## RECORDS TO PROCESS:
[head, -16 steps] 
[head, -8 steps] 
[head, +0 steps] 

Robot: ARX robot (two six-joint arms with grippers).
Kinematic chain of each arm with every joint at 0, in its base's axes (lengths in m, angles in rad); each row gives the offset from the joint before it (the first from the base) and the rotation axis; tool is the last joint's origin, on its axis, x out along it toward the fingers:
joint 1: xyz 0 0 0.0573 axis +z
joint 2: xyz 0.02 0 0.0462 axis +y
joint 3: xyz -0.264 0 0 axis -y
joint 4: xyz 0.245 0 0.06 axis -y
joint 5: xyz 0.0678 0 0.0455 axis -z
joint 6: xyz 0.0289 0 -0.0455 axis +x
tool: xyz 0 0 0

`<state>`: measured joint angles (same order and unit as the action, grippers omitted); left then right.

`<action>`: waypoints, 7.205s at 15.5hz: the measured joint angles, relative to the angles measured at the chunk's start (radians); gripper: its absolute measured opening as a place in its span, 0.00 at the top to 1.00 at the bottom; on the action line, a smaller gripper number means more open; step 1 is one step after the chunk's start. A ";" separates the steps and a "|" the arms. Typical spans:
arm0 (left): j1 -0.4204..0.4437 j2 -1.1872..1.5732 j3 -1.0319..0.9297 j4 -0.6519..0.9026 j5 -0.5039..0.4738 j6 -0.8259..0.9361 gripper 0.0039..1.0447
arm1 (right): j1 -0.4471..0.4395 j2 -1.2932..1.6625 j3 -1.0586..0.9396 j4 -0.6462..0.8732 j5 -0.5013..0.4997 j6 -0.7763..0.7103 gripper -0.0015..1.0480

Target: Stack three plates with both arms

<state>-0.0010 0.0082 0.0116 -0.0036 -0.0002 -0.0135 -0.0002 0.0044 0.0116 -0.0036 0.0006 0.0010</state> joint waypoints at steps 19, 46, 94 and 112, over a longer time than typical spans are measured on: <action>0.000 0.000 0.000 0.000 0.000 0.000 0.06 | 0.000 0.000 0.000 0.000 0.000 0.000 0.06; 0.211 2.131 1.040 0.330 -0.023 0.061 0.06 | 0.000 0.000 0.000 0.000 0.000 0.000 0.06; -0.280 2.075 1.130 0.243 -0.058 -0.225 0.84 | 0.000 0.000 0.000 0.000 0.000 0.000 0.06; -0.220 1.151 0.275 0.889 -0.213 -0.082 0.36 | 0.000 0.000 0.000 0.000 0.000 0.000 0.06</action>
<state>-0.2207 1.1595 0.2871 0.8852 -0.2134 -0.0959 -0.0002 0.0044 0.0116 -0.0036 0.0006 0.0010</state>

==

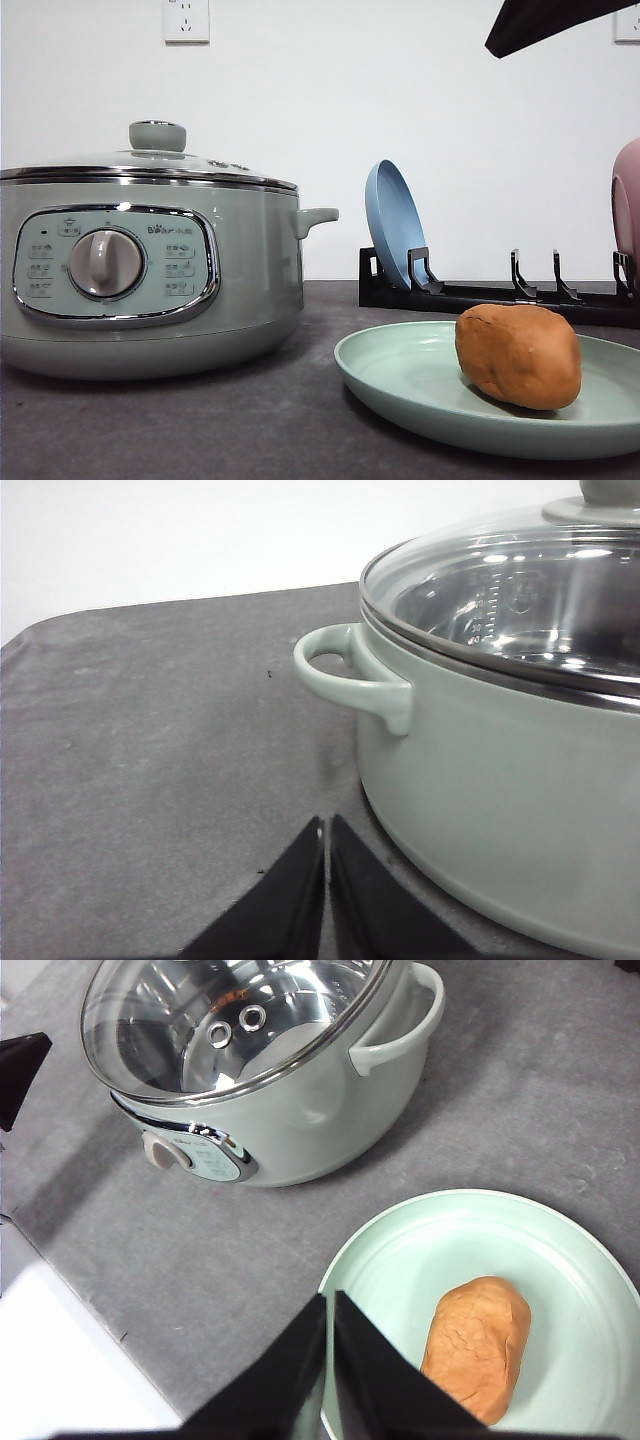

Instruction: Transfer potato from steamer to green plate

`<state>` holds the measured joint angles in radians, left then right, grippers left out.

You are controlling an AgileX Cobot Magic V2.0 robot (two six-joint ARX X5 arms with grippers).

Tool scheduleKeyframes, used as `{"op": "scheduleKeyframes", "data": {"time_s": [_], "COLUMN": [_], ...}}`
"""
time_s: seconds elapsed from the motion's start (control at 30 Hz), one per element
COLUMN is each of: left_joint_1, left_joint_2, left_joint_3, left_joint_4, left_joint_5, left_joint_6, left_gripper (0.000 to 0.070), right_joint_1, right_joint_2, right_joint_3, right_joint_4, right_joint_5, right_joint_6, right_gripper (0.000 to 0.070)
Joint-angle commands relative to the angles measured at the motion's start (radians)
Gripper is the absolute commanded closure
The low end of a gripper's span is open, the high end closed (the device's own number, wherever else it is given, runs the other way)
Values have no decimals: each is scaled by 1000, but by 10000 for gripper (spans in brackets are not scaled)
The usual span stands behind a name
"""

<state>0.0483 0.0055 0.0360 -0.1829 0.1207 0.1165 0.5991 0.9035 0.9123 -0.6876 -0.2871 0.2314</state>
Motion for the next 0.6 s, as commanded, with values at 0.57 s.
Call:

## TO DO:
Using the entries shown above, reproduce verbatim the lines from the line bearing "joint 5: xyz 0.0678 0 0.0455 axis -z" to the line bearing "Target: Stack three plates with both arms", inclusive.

## REPLY:
joint 5: xyz 0.0678 0 0.0455 axis -z
joint 6: xyz 0.0289 0 -0.0455 axis +x
tool: xyz 0 0 0

`<state>`: measured joint angles (same order and unit as the action, grippers omitted); left then right.

`<action>`: waypoints, 7.205s at 15.5hz: the measured joint angles, relative to the angles measured at the chunk's start (radians); gripper: its absolute measured opening as a place in its span, 0.00 at the top to 1.00 at the bottom; on the action line, a smaller gripper number means more open; step 1 is one step after the chunk's start. A ";" separates the steps and a "|" the arms. Typical spans:
arm0 (left): j1 -0.4204..0.4437 j2 -1.1872..1.5732 j3 -1.0319..0.9297 j4 -0.6519..0.9026 j5 -0.5039..0.4738 j6 -0.8259..0.9361 gripper 0.0039..1.0447
arm1 (right): j1 -0.4471..0.4395 j2 -1.2932..1.6625 j3 -1.0586..0.9396 j4 -0.6462..0.8732 j5 -0.5013..0.4997 j6 -0.7763..0.7103 gripper -0.0015..1.0480

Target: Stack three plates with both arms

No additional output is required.